"I don't see the point behind that," Callahan said. "It doesn't make sense to me. Two weeks is a waste of time."
One of the main issues at play in fighting for a new collective bargaining agreement is determining which side will pay for the lockout, as well as expanded revenue sharing and contract lengths. One aspect of the owners' proposal stipulates a maximum length of contracts, yet owners gave some players multiyear deals just before the lockout began two months ago.
"There's people on the (ownership) committee who signed (players to) contracts two hours before the lockout," Richards said. "(It's) tough to trust people when that's going on."
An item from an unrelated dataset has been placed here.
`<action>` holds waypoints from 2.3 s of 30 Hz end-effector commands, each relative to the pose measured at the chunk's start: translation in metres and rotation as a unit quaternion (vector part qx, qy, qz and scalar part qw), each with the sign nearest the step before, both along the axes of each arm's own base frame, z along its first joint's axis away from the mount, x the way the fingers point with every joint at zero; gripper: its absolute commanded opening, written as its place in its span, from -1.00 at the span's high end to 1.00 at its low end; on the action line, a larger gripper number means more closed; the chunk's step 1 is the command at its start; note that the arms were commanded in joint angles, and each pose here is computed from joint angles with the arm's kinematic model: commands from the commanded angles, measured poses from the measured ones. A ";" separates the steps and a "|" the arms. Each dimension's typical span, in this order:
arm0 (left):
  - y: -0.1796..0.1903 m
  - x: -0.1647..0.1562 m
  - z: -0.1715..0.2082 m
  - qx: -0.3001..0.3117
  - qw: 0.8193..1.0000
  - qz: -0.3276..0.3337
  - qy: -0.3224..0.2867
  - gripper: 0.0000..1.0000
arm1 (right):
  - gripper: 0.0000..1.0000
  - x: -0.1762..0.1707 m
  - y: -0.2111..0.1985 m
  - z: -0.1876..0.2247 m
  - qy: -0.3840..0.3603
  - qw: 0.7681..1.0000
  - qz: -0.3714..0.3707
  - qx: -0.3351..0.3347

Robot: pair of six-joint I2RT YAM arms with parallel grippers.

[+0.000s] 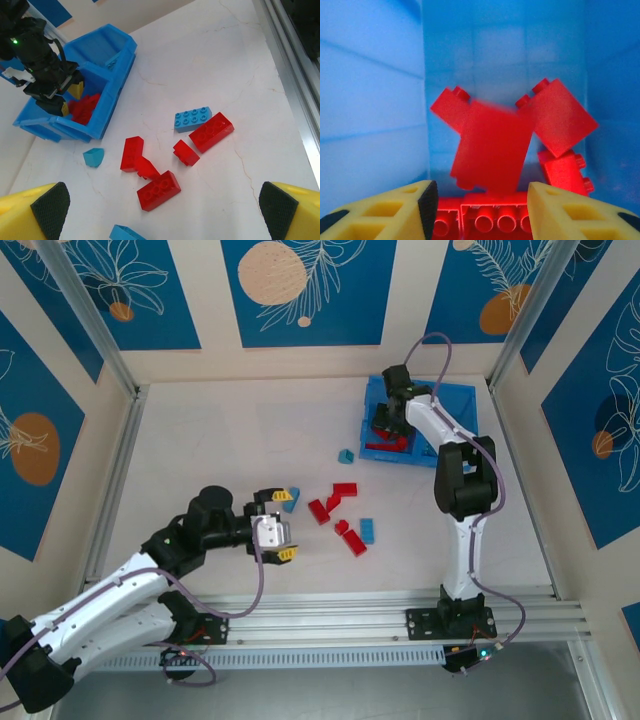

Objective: Sort the legos into containers by color

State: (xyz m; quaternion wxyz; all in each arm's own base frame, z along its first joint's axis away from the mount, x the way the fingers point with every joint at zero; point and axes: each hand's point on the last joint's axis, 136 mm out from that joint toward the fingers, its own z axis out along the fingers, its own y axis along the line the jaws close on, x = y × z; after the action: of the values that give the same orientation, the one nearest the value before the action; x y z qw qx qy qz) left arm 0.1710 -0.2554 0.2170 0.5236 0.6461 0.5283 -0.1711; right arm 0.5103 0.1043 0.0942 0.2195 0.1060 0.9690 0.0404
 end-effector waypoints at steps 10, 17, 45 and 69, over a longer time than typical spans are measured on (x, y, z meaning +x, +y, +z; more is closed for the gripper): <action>-0.019 0.054 0.026 -0.058 0.985 0.108 0.121 -1.00 | -0.14 -0.099 0.011 0.147 -0.103 0.990 0.035 0.087; -0.066 0.135 0.011 -0.055 0.937 0.229 0.256 -1.00 | -0.38 -0.226 0.021 0.186 -0.146 0.971 0.085 0.170; -0.138 0.277 -0.146 0.134 0.979 -0.062 0.139 -0.87 | -0.57 -0.341 -0.012 0.192 -0.130 0.971 0.059 0.194; -0.134 0.272 -0.160 0.158 0.972 -0.061 0.164 0.30 | -0.57 -0.350 -0.019 0.191 -0.113 0.974 0.026 0.197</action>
State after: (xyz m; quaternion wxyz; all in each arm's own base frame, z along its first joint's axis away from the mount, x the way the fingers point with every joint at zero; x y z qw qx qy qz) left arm 0.4529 -0.3916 0.0386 0.3058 0.7221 0.5879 -0.1987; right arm 0.1660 0.0871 0.2808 0.2988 0.1110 0.9152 0.2464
The Capitals signed defenseman John Carlson (six years, $23.8 million) and forward Troy Brouwer (three years, $11 million), while the Bruins agreed to terms with forwards Milan Lucic (three years, $18 million), Tyler Seguin (six years, $34.5 million) and Brad Marchand (four years, $18 million) in the days leading up to Sept. 15. Capitals owner Ted Leonsis and Bruins owner Jeremy Jacobs are on the league's negotiating committee.
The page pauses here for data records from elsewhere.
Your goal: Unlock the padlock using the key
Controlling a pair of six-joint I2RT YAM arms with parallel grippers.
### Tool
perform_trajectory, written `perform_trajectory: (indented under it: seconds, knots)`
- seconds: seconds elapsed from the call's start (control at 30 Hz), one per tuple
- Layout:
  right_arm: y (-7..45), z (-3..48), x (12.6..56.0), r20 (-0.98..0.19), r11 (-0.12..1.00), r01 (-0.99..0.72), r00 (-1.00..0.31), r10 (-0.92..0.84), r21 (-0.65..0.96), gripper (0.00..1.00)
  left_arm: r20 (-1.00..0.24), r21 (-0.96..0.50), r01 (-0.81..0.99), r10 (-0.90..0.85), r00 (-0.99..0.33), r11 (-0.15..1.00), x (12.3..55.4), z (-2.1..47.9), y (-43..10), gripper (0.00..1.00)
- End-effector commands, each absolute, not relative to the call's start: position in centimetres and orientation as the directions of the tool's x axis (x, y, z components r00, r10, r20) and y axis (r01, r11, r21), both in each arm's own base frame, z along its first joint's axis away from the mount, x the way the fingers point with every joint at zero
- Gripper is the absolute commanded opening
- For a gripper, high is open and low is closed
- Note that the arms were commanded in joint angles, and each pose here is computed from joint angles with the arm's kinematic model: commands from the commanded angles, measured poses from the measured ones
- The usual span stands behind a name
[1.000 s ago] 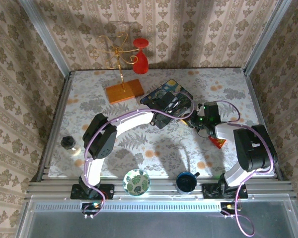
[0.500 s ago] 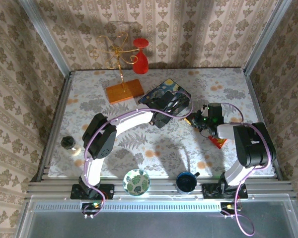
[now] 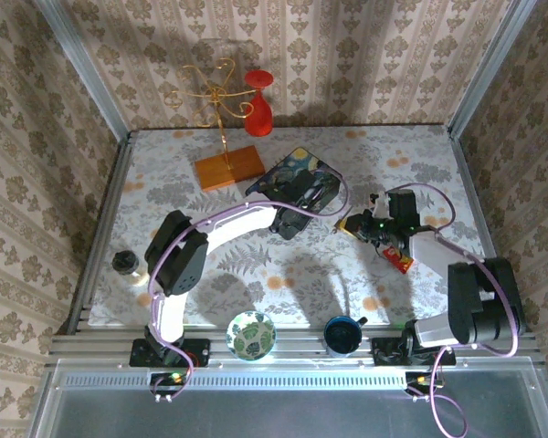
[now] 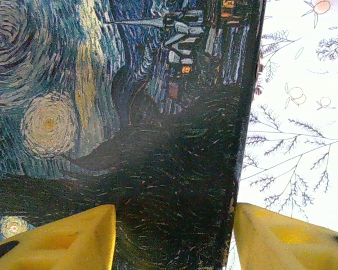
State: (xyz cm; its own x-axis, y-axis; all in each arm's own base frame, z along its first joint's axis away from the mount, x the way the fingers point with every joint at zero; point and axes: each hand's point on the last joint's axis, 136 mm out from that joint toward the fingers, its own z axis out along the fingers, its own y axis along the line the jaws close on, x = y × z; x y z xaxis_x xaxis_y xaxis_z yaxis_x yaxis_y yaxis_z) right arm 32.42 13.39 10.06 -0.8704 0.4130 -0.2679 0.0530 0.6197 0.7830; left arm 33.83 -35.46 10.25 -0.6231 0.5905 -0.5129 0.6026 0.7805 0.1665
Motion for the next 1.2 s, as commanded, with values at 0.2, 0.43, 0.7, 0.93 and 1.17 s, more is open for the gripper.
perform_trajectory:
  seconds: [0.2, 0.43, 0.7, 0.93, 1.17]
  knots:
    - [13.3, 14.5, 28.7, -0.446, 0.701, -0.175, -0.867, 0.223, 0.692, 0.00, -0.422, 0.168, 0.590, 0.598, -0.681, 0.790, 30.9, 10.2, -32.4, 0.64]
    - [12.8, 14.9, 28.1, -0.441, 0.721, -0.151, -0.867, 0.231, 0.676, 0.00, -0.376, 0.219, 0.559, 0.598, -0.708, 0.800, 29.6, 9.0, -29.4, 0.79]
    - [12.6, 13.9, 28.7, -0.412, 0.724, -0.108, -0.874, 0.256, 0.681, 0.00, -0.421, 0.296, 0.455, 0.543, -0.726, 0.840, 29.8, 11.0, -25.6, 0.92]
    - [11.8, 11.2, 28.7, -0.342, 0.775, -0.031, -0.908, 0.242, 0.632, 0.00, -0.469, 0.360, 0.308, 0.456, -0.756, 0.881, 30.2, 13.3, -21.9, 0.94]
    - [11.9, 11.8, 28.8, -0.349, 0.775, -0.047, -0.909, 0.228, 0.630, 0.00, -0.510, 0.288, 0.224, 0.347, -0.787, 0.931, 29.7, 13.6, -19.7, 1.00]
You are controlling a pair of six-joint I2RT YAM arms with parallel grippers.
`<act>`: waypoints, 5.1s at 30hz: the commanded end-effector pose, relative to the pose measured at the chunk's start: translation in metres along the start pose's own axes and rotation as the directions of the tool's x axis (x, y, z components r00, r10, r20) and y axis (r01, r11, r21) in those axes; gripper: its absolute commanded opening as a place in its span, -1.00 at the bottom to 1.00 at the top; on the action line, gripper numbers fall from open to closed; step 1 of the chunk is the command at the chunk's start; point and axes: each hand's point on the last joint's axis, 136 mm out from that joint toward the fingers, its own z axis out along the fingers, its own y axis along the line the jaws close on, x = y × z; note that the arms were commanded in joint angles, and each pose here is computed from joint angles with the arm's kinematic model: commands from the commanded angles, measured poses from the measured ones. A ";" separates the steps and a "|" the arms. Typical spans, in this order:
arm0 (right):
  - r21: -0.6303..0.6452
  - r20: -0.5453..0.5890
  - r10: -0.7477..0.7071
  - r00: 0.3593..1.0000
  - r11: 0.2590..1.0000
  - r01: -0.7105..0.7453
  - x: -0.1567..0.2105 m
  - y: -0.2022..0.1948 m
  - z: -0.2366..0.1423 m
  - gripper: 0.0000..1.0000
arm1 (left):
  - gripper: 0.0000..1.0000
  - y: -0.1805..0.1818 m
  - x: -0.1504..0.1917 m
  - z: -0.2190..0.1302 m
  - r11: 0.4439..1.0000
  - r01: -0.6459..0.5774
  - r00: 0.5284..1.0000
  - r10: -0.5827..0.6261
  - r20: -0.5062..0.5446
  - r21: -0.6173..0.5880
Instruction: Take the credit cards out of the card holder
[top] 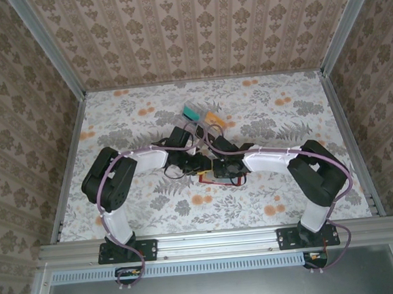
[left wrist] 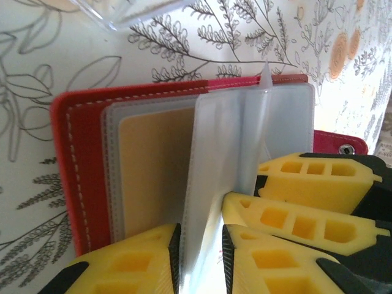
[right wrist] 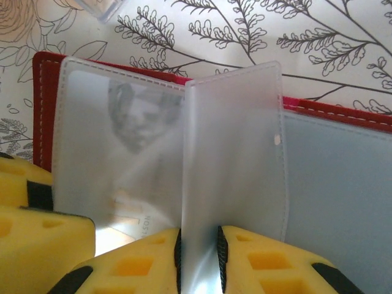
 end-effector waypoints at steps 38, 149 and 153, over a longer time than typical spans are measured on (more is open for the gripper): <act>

"(I'm) not going to single out certain guys," Richards said. "Some of them I don't know personally."
The lockout has already forced the cancellation of 327 games, including the Winter Classic between the Maple Leafs and Red Wings at Michigan Stadium. The league's other big midseason event — the Jan. 27 all-star game at Nationwide Arena in Columbus — is also expected to be formally cancelled in the near future.